E se il tuo fratello non abita vicino a te e non lo conosci, raccoglierai l’animale in casa tua, e rimarrà da te finché il tuo fratello non ne faccia ricerca; e allora glielo renderai.
Kardeşinin eşeğini, giysisini ya da yitirdiği başka bir şeyini gördüğünde, aynı biçimde davranacaksın. Görmezlikten gelmeyeceksin.
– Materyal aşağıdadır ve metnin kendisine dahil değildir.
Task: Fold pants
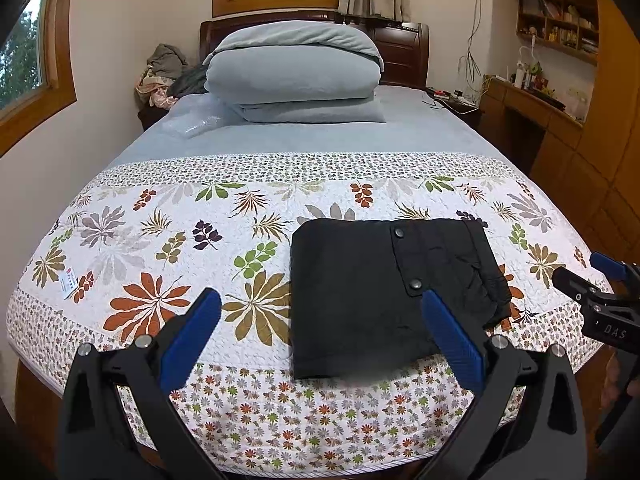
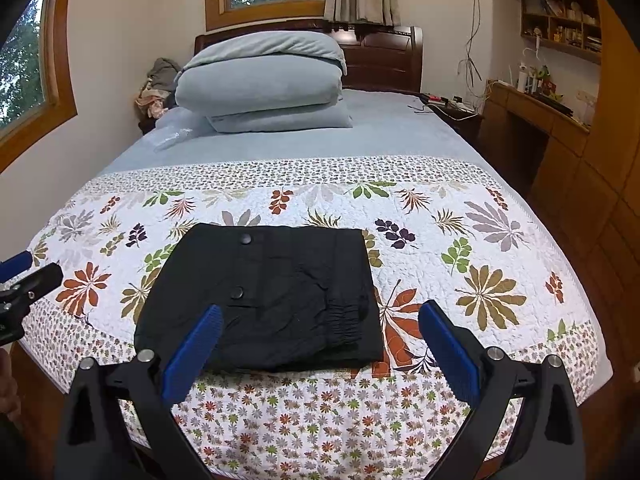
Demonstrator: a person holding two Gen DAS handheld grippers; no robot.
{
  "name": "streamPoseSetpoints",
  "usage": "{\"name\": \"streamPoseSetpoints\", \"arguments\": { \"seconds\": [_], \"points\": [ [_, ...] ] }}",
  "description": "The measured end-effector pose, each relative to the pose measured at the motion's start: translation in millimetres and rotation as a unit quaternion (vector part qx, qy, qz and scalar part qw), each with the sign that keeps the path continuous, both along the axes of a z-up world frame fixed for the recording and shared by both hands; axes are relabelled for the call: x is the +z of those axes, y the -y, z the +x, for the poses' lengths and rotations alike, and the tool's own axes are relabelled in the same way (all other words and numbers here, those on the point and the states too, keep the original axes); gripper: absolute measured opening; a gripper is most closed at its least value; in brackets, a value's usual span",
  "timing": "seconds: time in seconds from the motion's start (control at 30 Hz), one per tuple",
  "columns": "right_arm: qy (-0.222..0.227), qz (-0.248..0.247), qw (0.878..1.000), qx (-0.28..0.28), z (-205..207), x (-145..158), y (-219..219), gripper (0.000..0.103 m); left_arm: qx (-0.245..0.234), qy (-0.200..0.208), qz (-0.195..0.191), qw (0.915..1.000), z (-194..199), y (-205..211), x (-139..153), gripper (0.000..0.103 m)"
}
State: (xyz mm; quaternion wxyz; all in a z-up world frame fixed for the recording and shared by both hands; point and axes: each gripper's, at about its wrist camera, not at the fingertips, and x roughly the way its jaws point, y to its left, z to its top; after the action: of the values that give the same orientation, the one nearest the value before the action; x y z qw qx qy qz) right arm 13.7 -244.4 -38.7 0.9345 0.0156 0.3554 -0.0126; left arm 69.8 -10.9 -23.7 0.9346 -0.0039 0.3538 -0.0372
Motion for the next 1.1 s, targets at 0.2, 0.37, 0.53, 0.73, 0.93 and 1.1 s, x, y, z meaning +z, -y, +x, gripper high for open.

Lo stesso farai del suo asino, lo stesso della sua veste, lo stesso di qualunque altro oggetto che il tuo fratello abbia perduto e che tu trovi; tu non farai vista di non averli scorti.
“Kardeşinin eşeğini ya da sığırını yolda düşmüş gördüğünde, görmezlikten gelme. Hayvanı ayağa kaldırması için kesinlikle kardeşine yardım edeceksin.
Se vedi l’asino del tuo fratello o il suo bue caduto nella strada, tu non farai vista di non averli scorti, ma dovrai aiutare il tuo fratello a rizzarlo.
“Kadınlar erkek giysisi, erkekler de kadın giysisi giymesin. Tanrınız RAB bu gibi şeyleri yapanlardan tiksinir.
La donna non si vestirà da uomo, né l’uomo si vestirà da donna; poiché chiunque fa tali cose è in abominio all’Eterno, il tuo Dio.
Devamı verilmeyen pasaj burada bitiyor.